Hepatic stellate cells (HSC), the key fibrogenic cells of the liver, transdifferentiate into myofibroblasts upon phagocytosis of apoptotic hepatocytes. Galectin-3, a β-galactoside-binding lectin, is a regulator of the phagocytic process. In this study, our aim was to study the mechanism by which extracellular galectin-3 modulates HSC phagocytosis and activation. The role of galectin-3 in engulfment was evaluated by phagocytosis and integrin binding assays in primary HSC. Galectin-3 expression was studied by real-time PCR and enzyme-linked immunosorbent assay, and in vivo studies were done in wild-type and galectin-3 -/- mice. We found that HSC from galectin-3 -/- mice displayed decreased phagocytic activity, expression of transforming growth factor-β1, and procollagen α1(I). Recombinant galectin-3 reversed this defect, suggesting that extracellular galectin-3 is required for HSC activation. Galectin-3 facilitated the α vβ 3 heterodimer-dependent binding, indicating that galectin-3 modulates HSC phagocytosis via cross-linking this integrin and enhancing the tethering of apoptotic cells. Blocking integrin α vβ 3 resulted in decreased phagocytosis. Galectin-3 expression and release were induced in active HSC engulfing apoptotic cells, and this was mediated by the nuclear factor-κB signaling. The upregulation of galectin-3 in active HSC was further confirmed in vivo in bile duct-ligated (BDL) rats.

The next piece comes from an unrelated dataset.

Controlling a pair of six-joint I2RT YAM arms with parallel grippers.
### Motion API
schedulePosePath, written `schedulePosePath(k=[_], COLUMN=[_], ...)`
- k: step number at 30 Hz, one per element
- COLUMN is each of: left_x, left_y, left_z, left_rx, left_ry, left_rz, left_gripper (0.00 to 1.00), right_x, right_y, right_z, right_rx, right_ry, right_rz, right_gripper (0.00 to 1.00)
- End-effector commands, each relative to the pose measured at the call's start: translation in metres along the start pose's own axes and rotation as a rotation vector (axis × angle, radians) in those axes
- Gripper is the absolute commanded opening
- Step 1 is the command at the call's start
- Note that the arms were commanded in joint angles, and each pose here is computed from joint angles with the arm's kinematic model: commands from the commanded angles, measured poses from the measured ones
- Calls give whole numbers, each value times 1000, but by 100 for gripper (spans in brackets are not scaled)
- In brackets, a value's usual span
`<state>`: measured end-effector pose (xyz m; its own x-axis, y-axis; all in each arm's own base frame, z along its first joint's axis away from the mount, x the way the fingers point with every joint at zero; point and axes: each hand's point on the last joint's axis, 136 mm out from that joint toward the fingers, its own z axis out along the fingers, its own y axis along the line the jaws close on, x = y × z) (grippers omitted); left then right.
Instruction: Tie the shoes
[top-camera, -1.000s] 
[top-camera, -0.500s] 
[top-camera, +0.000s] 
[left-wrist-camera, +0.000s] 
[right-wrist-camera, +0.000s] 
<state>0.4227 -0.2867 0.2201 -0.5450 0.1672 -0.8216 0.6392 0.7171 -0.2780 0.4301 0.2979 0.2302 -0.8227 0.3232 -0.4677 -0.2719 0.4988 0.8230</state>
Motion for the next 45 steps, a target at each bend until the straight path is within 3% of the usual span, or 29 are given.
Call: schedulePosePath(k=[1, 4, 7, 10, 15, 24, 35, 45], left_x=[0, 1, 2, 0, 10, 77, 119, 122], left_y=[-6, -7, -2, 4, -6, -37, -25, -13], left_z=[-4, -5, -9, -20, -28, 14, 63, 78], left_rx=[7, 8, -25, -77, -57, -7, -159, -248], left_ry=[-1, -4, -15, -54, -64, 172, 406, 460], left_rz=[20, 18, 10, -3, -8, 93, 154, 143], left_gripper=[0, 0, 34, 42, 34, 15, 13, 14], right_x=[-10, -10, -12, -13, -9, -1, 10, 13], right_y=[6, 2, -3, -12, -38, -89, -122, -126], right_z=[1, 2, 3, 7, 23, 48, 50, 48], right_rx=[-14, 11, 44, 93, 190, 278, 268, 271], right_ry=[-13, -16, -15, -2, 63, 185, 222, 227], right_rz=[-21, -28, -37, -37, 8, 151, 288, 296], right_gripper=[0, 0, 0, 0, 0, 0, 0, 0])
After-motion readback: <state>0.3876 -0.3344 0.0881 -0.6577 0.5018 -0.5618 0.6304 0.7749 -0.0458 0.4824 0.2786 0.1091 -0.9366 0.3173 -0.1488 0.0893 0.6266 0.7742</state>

Galectin-3 -/- mice displayed significantly decreased fibrosis, with reduced expression of α-smooth muscle actin and procollagen α1(I) following BDL. In summary, extracellular galectin-3 plays a key role in liver fibrosis by mediating HSC phagocytosis, activation, and subsequent autocrine and paracrine signaling by a feedforward mechanism.

頁(從 - 到)439-446
期刊American Journal of Physiology - Gastrointestinal and Liver Physiology
出版狀態已發佈 - 二月 2012

ASJC Scopus subject areas

  • 生理學
  • 肝病
  • 消化內科
  • 生理學(醫學)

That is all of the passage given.